Exciting new research shows that subliminal messages do reach the brain, although their impact on behavior has yet to be demonstrated.

Scientists at the University College London (UCL) have found the first physiological evidence that invisible subliminal images do attract the brain’s attention on a subconscious level. The findings challenge previous scientific assumptions that consciousness and attention go hand-in-hand.

“What’s interesting here is that your brain does log things that you aren’t even aware of and can’t ever become aware of,” Bahador Bahrami from the UCL said. “We show that there is a brain response in the primary visual cortex to subliminal images that attract our attention without us having the impression of having seen anything. (From Subliminal messages ‘impact on brain’ – original linked page gone. See similar content at Subliminal advertising leaves its mark on the brain.)

In one sense, this isn’t a huge surprise. Our past posts on priming, for example, show the impact of information that is assimilated unconsciously. And anyone who has read Malcom Gladwell’s Blink knows that the unconscious mind takes in a whole lot more than one might expect.

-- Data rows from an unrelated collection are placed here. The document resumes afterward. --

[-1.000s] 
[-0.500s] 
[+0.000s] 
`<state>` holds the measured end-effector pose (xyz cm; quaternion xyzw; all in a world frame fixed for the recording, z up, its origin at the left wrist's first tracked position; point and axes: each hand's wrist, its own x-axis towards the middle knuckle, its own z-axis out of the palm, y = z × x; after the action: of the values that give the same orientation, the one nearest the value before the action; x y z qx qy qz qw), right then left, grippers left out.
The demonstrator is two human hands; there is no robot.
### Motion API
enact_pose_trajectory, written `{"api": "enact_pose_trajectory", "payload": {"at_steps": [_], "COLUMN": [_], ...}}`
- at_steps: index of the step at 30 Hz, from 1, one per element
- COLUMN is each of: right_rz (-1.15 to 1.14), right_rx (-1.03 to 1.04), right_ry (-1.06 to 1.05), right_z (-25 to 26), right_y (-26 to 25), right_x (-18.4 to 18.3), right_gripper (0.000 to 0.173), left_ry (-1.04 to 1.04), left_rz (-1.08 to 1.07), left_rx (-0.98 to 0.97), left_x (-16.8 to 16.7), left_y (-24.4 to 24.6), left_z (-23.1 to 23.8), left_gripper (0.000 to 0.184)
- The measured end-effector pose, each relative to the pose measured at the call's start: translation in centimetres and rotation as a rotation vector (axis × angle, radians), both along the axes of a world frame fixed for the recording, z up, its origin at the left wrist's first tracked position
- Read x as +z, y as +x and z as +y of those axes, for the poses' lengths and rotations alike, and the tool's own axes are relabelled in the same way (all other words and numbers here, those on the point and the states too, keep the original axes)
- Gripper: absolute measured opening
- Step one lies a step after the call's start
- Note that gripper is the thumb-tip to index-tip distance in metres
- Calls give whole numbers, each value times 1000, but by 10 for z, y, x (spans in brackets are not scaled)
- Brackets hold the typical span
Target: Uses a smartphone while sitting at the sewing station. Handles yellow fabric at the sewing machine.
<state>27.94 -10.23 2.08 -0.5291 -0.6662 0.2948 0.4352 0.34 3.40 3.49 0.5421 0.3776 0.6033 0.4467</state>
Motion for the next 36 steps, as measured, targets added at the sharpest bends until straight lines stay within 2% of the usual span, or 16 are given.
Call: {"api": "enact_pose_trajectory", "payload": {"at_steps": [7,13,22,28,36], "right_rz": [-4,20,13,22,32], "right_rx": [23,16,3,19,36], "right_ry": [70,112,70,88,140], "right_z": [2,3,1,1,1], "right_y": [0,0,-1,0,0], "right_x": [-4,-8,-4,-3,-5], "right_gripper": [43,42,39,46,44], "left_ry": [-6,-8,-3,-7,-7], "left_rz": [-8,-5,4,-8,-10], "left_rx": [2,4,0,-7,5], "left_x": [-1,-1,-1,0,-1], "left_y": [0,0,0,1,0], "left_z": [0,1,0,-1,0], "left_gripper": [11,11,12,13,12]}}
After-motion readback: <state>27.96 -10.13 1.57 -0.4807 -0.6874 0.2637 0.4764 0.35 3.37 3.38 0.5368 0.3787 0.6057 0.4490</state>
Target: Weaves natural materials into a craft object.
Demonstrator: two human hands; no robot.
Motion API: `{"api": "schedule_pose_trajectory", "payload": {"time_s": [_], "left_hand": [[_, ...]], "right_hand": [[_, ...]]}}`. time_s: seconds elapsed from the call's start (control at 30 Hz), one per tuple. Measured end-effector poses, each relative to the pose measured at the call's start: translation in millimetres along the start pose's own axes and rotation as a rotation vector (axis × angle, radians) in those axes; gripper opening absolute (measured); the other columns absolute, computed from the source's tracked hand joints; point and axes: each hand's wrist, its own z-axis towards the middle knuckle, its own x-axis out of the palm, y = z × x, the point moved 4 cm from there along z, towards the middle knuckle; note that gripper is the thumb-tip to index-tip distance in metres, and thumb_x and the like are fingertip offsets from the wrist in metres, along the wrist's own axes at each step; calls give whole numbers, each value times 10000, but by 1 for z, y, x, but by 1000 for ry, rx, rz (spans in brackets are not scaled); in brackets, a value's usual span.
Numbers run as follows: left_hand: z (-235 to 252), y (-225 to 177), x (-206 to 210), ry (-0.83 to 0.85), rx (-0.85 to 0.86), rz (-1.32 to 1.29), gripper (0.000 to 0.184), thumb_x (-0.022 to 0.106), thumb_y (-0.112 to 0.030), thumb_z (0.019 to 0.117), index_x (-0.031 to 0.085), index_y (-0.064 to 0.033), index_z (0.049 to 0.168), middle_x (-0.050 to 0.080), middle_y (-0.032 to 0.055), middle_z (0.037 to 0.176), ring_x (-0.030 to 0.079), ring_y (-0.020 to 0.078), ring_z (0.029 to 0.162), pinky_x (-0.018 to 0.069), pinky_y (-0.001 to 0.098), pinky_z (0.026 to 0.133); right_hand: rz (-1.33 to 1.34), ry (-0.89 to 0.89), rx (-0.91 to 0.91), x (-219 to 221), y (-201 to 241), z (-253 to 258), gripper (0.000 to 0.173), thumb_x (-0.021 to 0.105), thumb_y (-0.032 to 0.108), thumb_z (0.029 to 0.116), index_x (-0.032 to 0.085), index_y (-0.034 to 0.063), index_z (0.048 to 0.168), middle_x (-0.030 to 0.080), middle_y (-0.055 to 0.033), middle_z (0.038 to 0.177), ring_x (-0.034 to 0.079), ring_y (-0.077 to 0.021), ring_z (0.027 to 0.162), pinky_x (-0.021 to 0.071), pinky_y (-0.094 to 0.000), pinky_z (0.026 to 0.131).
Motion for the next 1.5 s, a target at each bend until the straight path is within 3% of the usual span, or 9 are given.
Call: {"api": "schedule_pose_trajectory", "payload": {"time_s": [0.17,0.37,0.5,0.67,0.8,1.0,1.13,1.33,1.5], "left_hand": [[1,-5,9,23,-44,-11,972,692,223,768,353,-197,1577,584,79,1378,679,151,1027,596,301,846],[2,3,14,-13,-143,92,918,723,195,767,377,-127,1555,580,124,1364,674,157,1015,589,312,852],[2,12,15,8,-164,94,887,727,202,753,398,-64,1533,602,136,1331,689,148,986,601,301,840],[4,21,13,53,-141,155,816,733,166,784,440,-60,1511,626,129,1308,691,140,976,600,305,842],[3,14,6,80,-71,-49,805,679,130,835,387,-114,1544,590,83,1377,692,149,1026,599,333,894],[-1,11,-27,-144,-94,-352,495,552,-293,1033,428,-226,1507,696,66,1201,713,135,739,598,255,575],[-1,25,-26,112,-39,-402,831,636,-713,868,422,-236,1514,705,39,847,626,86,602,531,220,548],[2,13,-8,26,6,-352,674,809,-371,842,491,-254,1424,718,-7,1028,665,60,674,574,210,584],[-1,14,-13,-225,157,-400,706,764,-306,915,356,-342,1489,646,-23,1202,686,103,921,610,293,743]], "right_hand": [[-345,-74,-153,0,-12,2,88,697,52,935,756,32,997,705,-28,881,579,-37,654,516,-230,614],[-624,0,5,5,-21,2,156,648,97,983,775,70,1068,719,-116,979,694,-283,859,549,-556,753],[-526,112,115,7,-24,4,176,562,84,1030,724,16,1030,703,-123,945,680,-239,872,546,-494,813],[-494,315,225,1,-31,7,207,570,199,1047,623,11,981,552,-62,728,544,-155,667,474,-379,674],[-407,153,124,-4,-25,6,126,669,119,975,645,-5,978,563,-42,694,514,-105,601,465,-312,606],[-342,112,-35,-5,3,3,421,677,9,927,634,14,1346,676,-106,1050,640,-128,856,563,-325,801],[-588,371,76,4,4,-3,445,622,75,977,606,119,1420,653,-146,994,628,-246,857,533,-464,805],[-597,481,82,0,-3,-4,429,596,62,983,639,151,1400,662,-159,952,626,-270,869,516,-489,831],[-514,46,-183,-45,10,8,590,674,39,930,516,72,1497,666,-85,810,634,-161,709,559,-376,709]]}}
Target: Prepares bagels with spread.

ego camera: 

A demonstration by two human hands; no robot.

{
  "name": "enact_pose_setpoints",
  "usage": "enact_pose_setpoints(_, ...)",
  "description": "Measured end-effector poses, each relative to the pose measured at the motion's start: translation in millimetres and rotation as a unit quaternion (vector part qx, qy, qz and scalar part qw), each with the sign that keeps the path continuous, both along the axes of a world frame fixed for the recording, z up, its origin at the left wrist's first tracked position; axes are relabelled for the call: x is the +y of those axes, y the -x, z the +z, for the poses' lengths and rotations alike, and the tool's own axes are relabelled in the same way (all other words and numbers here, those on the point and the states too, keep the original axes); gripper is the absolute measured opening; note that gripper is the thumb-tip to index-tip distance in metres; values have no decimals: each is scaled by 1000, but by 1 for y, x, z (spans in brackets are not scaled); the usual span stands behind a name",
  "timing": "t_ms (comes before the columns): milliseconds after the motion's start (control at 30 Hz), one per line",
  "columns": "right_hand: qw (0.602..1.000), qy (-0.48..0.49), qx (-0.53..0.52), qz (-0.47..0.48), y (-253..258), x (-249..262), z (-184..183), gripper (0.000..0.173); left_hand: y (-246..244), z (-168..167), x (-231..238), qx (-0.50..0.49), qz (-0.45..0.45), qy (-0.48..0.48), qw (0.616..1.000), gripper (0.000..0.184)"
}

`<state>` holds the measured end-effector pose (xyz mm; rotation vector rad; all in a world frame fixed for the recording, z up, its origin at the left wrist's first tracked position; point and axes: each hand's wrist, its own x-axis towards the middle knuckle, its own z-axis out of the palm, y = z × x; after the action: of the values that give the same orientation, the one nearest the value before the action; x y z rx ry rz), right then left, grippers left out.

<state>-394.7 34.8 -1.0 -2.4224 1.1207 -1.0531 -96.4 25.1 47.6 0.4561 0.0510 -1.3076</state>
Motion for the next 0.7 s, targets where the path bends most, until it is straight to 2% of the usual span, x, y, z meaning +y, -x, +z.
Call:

Still, it’s exciting to see proof that truly subliminal messages are processed by the brain. Certainly, it would be interesting to better understand the impact of these messages – would people actually act on a message to “Buy Coke”, for example? To some degree, this is of mostly academic interest. It’s hard to imagine regulatory bodies viewing insertion of subliminal messages as acceptable. Nevertheless, understanding how the brain handles subliminal messages will be of interest not only to neuromarketing devotees but the broader group of psychologists, neuroscientists, and marketers.

Related paper: Attentional Load Modulates Responses of Human Primary Visual Cortex to Invisible Stimuli.